Nicht alle telemedizinischen Leistungen kommen in der Praxis gleichermaßen an, wie ein Bericht des Bewertungsausschusses offenlegt. Die Zahlen zeigen eindeutig: Zumindest bei der Videosprechstunde schießen die Abrechnungszahlen in die Höhe.

Berlin.

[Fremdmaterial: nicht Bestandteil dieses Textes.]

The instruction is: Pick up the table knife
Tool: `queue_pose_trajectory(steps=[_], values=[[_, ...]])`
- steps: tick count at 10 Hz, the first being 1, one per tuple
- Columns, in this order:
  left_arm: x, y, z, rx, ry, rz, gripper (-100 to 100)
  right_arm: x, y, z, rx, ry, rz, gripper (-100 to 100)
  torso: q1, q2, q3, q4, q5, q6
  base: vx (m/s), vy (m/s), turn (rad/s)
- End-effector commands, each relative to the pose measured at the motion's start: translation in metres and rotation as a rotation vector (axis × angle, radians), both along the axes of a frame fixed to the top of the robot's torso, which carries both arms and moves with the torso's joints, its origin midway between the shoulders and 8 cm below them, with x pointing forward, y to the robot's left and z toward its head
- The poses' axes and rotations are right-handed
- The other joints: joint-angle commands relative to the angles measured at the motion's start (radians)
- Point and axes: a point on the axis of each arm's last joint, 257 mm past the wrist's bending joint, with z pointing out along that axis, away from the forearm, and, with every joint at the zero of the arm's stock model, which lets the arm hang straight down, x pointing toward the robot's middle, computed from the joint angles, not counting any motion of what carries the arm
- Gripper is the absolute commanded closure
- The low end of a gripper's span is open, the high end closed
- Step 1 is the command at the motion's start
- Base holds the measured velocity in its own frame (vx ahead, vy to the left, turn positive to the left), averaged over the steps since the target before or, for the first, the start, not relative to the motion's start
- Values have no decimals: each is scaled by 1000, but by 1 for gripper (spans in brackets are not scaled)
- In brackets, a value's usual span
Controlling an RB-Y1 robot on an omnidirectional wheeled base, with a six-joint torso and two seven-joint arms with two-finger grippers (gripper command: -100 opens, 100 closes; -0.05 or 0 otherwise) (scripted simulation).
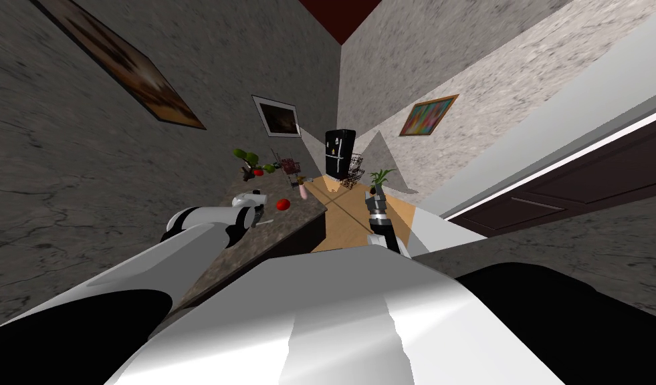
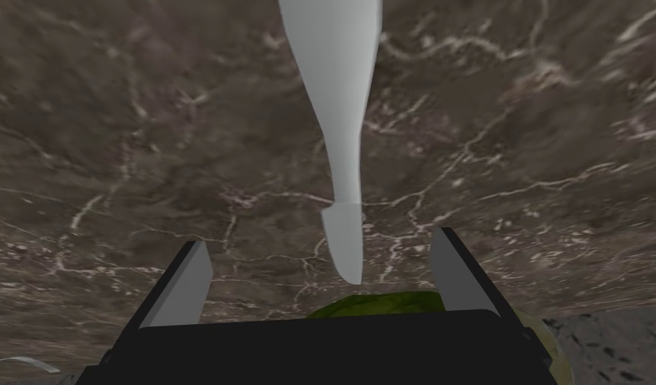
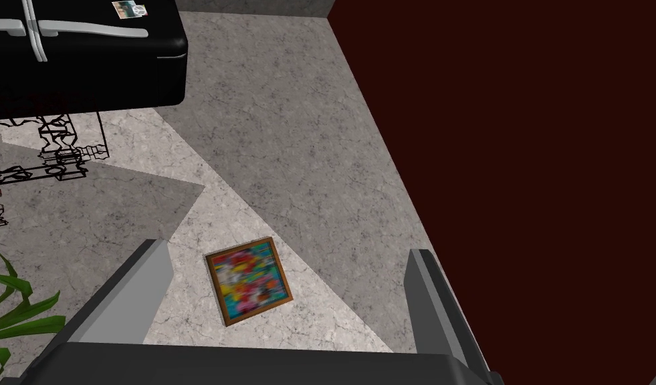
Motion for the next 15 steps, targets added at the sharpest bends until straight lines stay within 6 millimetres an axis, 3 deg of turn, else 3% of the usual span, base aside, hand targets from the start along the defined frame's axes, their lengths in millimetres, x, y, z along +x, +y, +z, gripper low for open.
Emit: queue_pose_trajectory(steps=[1, 4, 5, 6, 9, 10, 14, 15], values=[[-7, -1, -4, -7, 16, 9, -100, 0, 0, 0, 0, 0, 0, 0, 0, 0, 0, 0, 0, 0, 6, 0, -12], [-11, -4, -8, -14, 28, 14, -100, 0, 0, 0, 0, 0, 0, 0, 0, 0, 0, 0, 0, 0, 5, 1, -6], [-11, -3, -8, -14, 28, 14, 0, 0, 0, 0, 0, 0, 0, 0, 0, 0, 0, 0, 0, 0, 0, 0, 0], [-16, -4, -21, -13, 28, 10, -100, 0, 0, 0, 0, 0, 0, 0, 0, 0, 0, 0, 0, 0, 27, 26, 19], [-19, -4, -28, -13, 30, 8, -100, 0, 0, 0, 0, 0, 0, 0, 1, 0, 0, 0, 1, 0, 6, 7, 3], [-18, -4, -28, -13, 28, 8, 100, 0, 0, 0, 0, 0, 0, 0, 2, 0, -1, -1, 2, 0, 0, 0, 0], [-18, -4, -28, -12, 27, 8, 100, 0, 0, 0, 0, 0, 0, 0, 2, -1, -1, -1, 2, 0, 0, 0, 0], [-18, -4, -28, -12, 27, 8, 0, 0, 0, 0, 0, 0, 0, 0, 2, -1, -1, -1, 2, 0, 0, 0, 0]])
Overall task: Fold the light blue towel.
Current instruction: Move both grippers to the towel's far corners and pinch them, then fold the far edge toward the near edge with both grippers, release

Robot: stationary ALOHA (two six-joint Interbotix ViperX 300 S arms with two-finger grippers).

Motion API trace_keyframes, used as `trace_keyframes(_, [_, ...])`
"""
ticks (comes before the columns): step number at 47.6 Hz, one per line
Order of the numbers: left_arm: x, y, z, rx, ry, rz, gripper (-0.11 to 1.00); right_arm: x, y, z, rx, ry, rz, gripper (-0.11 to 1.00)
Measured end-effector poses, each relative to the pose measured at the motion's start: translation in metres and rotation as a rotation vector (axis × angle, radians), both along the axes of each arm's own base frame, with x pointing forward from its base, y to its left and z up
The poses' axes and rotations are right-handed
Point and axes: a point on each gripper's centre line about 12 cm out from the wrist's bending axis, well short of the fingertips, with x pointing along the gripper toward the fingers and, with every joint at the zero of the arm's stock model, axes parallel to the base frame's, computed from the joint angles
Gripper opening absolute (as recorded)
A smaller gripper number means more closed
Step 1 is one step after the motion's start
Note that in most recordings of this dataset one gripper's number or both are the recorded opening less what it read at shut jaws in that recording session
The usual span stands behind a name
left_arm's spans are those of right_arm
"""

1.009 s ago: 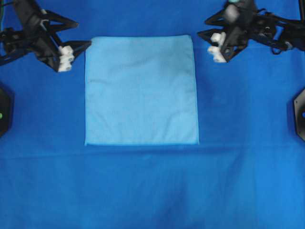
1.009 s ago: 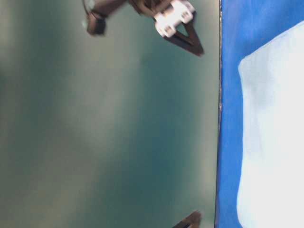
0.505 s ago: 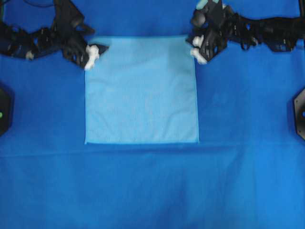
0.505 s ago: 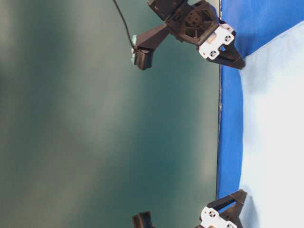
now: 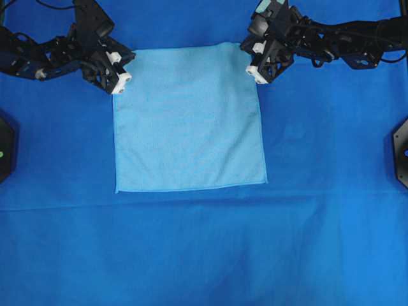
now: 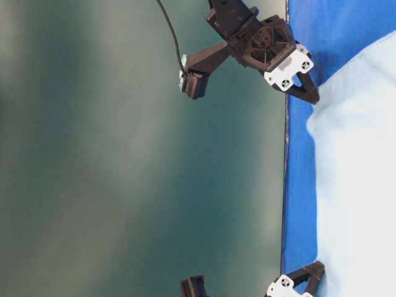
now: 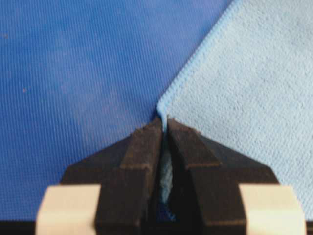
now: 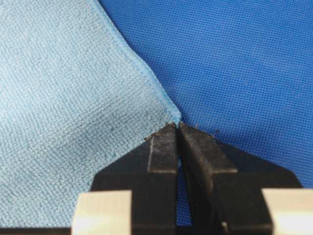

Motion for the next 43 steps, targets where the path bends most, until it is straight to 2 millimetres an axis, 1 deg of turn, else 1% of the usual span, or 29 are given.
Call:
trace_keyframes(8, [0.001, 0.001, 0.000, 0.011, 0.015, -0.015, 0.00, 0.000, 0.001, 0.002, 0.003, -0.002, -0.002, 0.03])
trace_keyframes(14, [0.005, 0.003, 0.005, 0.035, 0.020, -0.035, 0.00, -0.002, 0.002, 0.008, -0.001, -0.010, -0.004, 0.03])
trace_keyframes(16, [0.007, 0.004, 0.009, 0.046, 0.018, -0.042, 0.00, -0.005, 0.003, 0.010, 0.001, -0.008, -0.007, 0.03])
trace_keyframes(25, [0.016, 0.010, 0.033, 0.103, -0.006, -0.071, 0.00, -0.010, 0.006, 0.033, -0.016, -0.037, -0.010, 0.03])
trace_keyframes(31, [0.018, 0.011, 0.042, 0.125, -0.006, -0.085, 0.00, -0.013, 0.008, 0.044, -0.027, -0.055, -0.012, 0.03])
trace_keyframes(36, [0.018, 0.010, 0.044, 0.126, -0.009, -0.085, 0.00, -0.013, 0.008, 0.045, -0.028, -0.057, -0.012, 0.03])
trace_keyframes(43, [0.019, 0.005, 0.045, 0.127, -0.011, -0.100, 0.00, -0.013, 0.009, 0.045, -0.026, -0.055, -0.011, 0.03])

Angesichts des gegenwärtigen Booms telemedizinischer Leistungen gerät fast in den Hintergrund, auf welch niedrigem Niveau sich die Telemedizin bis zum Beginn der Corona-Pandemie in Deutschland befand. Der dritte Bericht des Bewertungsausschusses (BA) zum Stand telemedizinischer Anwendungen beziffert nun beides: einen schwachen Start der Telemedizin und ihren pandemiebedingten Boom. Nichtsdestotrotz legen die Zahlen auch Bereiche offen, in denen sie über die Jahre hinweg kein Fuß fassen konnte.

Der dem Bundesgesundheitsministerium vorgelegte Bericht hat zum Ziel, „die notwendige Transparenz hinsichtlich der Durchführung und Erfüllung der dem Bewertungsausschuss vom Gesetzgeber übertragenen Aufgaben herzustellen“. Er umfasst Abrechnungsdaten von November 2018 bis Oktober 2020.